• [WORK INSTRUCTIONS] From the listing below, copy only the lines from the line that contains "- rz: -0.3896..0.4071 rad" to the line that contains "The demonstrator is", counting those two lines as part of the copy.

• [RECORDS SUPPLIED]
□ □ □ □ □
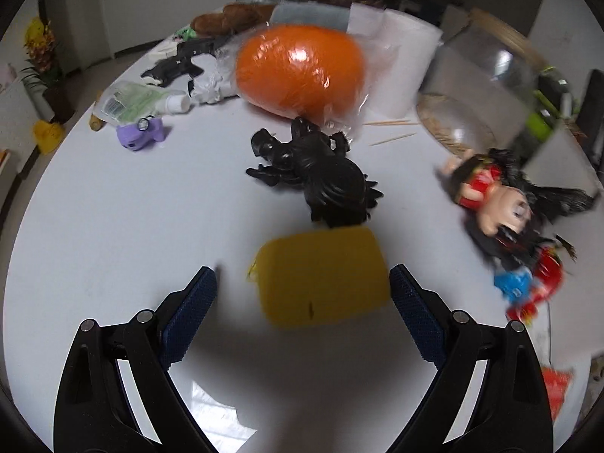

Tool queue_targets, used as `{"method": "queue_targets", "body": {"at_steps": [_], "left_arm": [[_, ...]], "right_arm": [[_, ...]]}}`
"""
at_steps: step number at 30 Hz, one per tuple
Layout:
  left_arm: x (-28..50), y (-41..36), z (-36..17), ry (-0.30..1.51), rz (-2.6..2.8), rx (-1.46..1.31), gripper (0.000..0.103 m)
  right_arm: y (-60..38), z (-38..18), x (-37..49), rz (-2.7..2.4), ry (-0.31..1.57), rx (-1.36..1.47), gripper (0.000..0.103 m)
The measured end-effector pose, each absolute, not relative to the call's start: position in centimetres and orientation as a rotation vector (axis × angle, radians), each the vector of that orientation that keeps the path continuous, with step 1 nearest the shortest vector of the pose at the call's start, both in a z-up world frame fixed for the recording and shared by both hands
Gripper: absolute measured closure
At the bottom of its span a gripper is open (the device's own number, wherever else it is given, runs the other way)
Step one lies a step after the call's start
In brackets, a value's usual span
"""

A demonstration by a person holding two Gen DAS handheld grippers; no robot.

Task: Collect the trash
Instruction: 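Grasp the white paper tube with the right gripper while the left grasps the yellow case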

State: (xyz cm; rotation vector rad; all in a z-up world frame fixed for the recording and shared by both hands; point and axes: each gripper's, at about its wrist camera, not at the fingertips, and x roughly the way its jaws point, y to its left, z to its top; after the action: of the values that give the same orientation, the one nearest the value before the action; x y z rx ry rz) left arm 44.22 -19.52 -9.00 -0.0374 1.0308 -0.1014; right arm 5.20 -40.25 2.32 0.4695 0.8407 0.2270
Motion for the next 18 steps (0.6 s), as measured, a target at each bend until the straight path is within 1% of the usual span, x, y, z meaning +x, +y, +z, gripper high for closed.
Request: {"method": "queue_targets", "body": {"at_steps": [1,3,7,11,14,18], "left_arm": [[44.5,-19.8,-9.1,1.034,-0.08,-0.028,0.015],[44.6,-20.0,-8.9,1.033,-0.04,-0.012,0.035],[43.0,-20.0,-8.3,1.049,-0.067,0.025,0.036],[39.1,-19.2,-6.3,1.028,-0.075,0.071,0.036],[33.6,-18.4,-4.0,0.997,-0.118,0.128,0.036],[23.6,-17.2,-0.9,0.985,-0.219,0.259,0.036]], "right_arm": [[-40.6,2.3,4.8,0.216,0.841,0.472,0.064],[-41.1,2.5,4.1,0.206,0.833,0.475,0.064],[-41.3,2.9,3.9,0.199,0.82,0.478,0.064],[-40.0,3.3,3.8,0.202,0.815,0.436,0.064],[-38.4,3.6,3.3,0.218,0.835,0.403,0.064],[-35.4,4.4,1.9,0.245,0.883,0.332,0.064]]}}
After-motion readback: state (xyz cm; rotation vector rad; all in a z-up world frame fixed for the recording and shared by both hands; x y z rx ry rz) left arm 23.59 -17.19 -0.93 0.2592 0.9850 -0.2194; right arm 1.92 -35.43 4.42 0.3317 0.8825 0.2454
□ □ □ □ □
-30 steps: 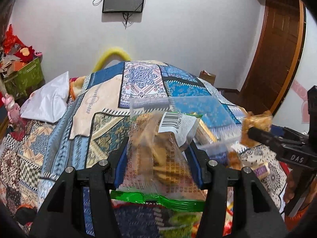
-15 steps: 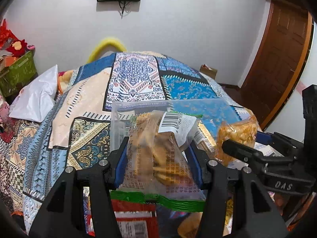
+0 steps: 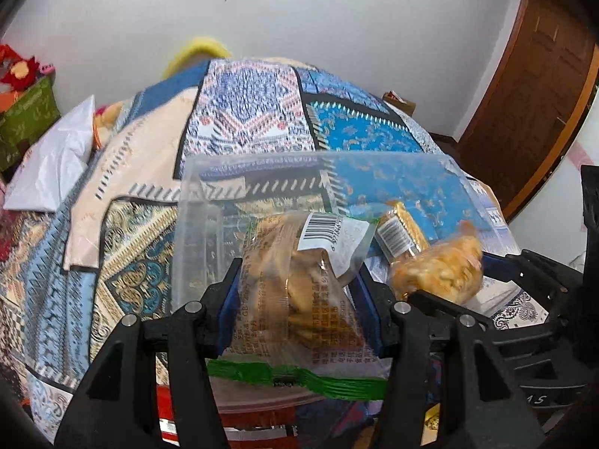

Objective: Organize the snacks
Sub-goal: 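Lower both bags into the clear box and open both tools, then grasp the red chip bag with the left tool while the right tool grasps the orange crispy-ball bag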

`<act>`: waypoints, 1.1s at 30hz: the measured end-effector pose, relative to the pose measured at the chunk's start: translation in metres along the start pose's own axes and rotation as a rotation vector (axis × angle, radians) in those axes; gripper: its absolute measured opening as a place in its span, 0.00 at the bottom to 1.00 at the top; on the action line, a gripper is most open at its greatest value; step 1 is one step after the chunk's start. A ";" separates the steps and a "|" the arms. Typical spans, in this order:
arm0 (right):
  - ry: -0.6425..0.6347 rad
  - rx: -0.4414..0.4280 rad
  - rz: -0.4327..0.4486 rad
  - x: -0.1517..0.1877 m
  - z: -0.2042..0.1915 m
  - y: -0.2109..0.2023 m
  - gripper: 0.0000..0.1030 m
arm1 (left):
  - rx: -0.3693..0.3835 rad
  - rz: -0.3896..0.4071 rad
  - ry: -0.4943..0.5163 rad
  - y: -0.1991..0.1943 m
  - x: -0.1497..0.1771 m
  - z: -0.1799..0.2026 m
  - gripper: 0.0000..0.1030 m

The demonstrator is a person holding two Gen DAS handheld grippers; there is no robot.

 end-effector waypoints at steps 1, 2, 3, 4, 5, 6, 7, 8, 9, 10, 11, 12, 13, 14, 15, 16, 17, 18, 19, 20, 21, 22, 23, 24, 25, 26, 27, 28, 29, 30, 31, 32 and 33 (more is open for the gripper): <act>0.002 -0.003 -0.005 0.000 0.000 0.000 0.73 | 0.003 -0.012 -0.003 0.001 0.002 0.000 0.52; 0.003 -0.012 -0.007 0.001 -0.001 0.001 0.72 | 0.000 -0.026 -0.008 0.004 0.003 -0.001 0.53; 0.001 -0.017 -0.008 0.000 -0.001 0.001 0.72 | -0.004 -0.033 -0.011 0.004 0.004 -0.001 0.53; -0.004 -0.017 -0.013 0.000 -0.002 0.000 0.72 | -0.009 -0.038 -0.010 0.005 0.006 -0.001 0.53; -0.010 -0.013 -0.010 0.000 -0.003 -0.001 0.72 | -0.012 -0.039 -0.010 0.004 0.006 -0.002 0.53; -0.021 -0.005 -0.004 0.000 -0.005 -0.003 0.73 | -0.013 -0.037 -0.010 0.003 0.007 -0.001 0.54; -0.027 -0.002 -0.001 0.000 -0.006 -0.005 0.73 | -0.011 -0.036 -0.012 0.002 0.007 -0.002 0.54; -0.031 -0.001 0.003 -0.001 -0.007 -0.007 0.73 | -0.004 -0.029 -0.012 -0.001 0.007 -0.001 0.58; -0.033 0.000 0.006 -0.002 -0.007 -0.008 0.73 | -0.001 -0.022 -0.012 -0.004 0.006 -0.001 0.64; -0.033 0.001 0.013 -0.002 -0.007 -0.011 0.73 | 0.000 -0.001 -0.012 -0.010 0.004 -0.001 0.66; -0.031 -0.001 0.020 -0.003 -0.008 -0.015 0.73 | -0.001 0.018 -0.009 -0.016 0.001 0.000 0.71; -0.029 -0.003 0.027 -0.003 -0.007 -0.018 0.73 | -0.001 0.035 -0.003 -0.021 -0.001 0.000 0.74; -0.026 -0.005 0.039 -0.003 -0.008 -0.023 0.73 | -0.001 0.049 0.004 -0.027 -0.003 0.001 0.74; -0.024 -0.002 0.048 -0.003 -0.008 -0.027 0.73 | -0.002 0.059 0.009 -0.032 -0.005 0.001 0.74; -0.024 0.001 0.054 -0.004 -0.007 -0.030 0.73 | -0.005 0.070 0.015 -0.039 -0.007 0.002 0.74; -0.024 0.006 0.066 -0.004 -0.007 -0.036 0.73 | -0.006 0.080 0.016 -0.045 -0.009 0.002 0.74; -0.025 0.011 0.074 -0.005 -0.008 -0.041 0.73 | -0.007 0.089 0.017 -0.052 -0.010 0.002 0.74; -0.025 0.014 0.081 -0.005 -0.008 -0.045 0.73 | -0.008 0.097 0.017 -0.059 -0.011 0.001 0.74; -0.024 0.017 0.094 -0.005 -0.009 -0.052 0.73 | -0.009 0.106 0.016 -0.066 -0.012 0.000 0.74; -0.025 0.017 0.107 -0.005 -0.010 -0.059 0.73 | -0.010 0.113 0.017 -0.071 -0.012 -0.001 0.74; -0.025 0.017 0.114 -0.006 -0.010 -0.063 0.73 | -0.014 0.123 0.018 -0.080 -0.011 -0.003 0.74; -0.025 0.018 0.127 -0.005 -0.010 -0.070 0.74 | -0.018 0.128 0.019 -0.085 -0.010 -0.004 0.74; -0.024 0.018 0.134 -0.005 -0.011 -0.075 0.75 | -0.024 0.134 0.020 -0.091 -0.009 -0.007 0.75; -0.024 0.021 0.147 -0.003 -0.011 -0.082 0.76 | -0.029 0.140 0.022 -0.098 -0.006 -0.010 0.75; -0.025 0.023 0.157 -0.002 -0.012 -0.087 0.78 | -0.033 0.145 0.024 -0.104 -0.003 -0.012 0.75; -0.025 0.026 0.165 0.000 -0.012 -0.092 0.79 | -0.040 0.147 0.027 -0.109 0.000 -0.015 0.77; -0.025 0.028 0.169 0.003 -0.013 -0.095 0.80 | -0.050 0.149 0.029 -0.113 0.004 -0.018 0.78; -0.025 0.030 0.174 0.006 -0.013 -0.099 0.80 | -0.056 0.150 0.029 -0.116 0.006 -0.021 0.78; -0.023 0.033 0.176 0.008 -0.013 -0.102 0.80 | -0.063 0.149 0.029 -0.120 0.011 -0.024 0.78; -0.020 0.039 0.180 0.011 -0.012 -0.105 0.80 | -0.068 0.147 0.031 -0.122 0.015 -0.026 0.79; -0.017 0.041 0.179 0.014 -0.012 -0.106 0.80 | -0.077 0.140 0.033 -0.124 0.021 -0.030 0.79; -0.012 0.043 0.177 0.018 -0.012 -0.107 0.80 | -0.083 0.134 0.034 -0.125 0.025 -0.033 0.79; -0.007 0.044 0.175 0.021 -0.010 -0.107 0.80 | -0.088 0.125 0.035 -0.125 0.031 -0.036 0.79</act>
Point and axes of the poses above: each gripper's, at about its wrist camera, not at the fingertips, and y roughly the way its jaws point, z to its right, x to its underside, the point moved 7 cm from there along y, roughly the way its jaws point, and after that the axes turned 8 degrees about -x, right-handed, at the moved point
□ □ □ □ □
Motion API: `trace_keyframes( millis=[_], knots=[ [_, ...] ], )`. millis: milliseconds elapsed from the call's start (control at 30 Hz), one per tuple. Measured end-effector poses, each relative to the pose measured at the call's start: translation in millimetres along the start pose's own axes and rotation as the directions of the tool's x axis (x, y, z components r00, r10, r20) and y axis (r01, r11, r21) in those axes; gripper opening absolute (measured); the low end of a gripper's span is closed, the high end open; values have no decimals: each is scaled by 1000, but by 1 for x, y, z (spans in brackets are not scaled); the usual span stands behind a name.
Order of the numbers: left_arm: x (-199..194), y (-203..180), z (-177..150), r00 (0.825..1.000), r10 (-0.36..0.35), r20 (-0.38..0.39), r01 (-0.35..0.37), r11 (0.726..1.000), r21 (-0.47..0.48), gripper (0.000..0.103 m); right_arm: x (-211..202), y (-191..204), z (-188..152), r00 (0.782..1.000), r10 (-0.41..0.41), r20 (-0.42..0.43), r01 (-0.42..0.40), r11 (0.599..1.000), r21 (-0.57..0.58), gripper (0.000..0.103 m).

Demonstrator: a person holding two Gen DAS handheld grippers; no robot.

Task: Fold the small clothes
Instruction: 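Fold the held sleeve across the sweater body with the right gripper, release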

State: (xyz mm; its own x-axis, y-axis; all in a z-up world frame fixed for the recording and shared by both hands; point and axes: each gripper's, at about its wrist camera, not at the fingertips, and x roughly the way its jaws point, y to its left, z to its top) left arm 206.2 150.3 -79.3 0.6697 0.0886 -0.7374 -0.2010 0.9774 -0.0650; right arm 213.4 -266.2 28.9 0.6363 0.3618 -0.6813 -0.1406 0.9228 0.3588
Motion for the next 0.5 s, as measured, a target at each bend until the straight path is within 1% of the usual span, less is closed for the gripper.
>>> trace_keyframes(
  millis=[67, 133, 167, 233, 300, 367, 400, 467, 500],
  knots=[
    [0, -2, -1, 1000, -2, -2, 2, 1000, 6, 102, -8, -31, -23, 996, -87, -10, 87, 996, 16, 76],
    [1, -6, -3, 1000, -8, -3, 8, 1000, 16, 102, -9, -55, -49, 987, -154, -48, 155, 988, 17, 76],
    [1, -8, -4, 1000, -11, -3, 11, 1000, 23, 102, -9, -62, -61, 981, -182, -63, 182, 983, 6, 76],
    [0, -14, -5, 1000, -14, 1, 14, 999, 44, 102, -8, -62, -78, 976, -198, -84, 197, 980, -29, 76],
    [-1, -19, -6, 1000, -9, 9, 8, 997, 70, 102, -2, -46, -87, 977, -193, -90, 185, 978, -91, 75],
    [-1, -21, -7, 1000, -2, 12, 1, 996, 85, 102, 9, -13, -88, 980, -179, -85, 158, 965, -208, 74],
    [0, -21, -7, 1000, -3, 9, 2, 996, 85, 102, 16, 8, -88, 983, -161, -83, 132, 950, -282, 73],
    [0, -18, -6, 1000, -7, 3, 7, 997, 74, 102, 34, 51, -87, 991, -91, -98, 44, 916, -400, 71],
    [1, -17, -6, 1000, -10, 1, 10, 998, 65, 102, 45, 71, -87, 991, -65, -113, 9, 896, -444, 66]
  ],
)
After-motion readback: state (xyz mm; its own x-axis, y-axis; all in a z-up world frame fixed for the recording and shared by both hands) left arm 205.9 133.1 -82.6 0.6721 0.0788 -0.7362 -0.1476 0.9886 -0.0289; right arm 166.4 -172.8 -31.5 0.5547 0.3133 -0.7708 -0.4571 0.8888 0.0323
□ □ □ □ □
• [EXERCISE SOLUTION]
  - rz: -0.3896..0.4071 rad
  - ry: -0.4943..0.5163 rad
  - y: -0.1991..0.1943 m
  - x: -0.1497..0.1771 m
  - z: -0.1799..0.2026 m
  - gripper: 0.0000..0.1030 m

The demonstrator is a person holding two Gen DAS handheld grippers; there is no robot.

The exercise has been fully completed.